What is conduct disorder?
Conduct disorder is a diagnostic term used by psychiatrists and clinical psychologists to denote a number of problematic behavioural symptoms in children and young people.
The diagnosis, which can only be made by a qualified clinician, identifies several antisocial behaviour patterns which have become habitual or repetitive, and violate age-appropriate social norms and/or the rights of others. The term is used if three or more of the following have been evident over a year:
● Aggression to people or animals in the form of bullying, initiating fights and physical cruelty.
● Deliberate destruction of own or others’ property, such as arson.
● Habitual or chronic lying, “conning” others or stealing.
● Serious violations of rules: for example, frequent absconding from school or home.
With any such diagnosis it is important the clinician can differentiate these behavioural symptoms from other diagnostic categories, such as oppositional defiant disorder, learning disabilities, psychotic illness or attention deficit and hyperactivity. It is also important to consider whether there could be a combination of co-existing problems.
Working with serious behaviour problems
Some studies suggest between 6% and 16% of boys and between 2% and 9% of girls could meet the criteria for the diagnosis. In general these types of behaviours present in young people where there is a complex picture of underlying causes and a range of issues affecting family relationships. These might include situations where the parent(s) have been unable to meet their children’s need for emotional security – where there is a highly chaotic family environment with no limits, routines or stability.
There may also be a history of neglect and/or emotional, physical or sexual abuse. For intervention to be effective it is vital to link it to the causes of the problem behaviours. Treatment usually involves a combination of family work and individual therapy.
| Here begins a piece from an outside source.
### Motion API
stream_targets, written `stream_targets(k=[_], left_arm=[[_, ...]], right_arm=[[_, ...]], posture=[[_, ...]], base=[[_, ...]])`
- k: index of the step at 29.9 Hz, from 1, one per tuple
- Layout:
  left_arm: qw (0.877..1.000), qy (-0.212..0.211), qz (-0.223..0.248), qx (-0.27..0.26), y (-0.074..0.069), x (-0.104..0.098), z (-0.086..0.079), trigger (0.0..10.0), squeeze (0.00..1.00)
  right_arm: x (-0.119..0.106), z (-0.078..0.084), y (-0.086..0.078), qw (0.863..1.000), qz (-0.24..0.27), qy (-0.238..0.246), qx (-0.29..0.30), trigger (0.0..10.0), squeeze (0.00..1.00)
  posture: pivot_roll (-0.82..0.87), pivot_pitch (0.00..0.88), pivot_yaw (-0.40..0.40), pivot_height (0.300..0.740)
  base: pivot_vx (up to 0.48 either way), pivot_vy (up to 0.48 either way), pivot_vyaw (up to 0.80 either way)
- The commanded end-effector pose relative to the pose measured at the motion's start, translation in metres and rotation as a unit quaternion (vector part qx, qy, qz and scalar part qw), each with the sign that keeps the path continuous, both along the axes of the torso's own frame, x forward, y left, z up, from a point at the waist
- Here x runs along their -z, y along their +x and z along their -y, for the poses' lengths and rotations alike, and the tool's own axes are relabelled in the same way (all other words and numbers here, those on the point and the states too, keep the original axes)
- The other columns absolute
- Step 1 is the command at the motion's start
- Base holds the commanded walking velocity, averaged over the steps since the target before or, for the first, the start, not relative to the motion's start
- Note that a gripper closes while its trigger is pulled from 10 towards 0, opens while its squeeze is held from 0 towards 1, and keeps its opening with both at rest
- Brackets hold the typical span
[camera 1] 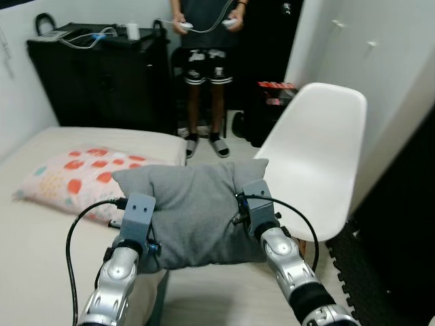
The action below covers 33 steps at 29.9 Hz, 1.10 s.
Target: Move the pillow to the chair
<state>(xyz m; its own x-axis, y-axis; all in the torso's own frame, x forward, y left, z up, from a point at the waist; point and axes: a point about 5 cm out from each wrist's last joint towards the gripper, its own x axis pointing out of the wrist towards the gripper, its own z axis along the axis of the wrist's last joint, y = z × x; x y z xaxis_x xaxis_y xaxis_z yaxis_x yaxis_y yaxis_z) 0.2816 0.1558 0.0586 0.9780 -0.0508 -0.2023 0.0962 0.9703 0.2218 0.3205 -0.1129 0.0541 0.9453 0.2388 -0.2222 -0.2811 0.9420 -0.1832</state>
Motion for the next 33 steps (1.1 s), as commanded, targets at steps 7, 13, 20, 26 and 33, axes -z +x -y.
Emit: stream_targets(k=[7,13,20,26,33], left_arm=[[0.999,0.001,0.021,0.029,0.0061,-0.0097,0.0115,10.0,0.00],[0.999,-0.001,0.020,0.026,0.0045,-0.0083,0.0125,10.0,0.00],[1.000,-0.003,0.021,0.018,0.0046,-0.0080,0.0116,10.0,0.00],[1.000,-0.004,0.022,0.014,0.0050,-0.0079,0.0110,10.0,0.00],[1.000,-0.005,0.021,0.010,0.0041,-0.0074,0.0098,10.0,0.00]], right_arm=[[-0.0066,-0.0104,0.0027,1.000,0.014,-0.001,-0.019,10.0,0.00],[-0.0064,-0.0102,0.0029,1.000,0.012,-0.002,-0.022,10.0,0.00],[-0.0061,-0.0100,0.0026,1.000,0.011,-0.003,-0.025,10.0,0.00],[-0.0063,-0.0098,0.0028,1.000,0.010,-0.004,-0.028,10.0,0.00],[-0.0069,-0.0103,0.0035,0.999,0.011,-0.004,-0.031,10.0,0.00]], posture=[[0.08,0.000,0.020,0.721],[0.08,0.000,0.004,0.721],[0.08,0.000,-0.011,0.721],[0.08,0.000,-0.019,0.721],[0.08,0.000,-0.017,0.721]], base=[[0.000,0.000,-0.80],[0.000,0.000,-0.80],[0.000,0.000,-0.80],[0.000,0.000,-0.80],[0.000,0.000,-0.80]])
Conduct Disorder and Education
Where detection and intervention have not been available, more persistent and severe behavioural problems inevitably affect the young person’s education.
Unless early diagnosis or a statement of special educational need has been established, the most likely outcome is exclusion.
If resources are available some young people may be given a place in a pupil referral unit. These units have a high ratio of staff to pupils, and with more specialised teaching skills and methods can sometimes provide a vital place of respite and educational input.
The challenge of helping young people
It is important to find ways of attuning support to the individual personality and concerns of the young person. It should be borne in mind that this young person’s earlier environment has seriously failed them. It is never too late to try to tune in to their individual hopes and aspirations.
Many children with these symptoms are often doing to others what they have had done to them. Many such children feel hopeless and suffer internal persecuting feelings which drive their behaviour. Working with them can be frustrating and slow – the vital element in practice can be the ability to withstand the depths of their hopelessness so they have an opportunity to feel less locked into one fixed way of thinking and behaving.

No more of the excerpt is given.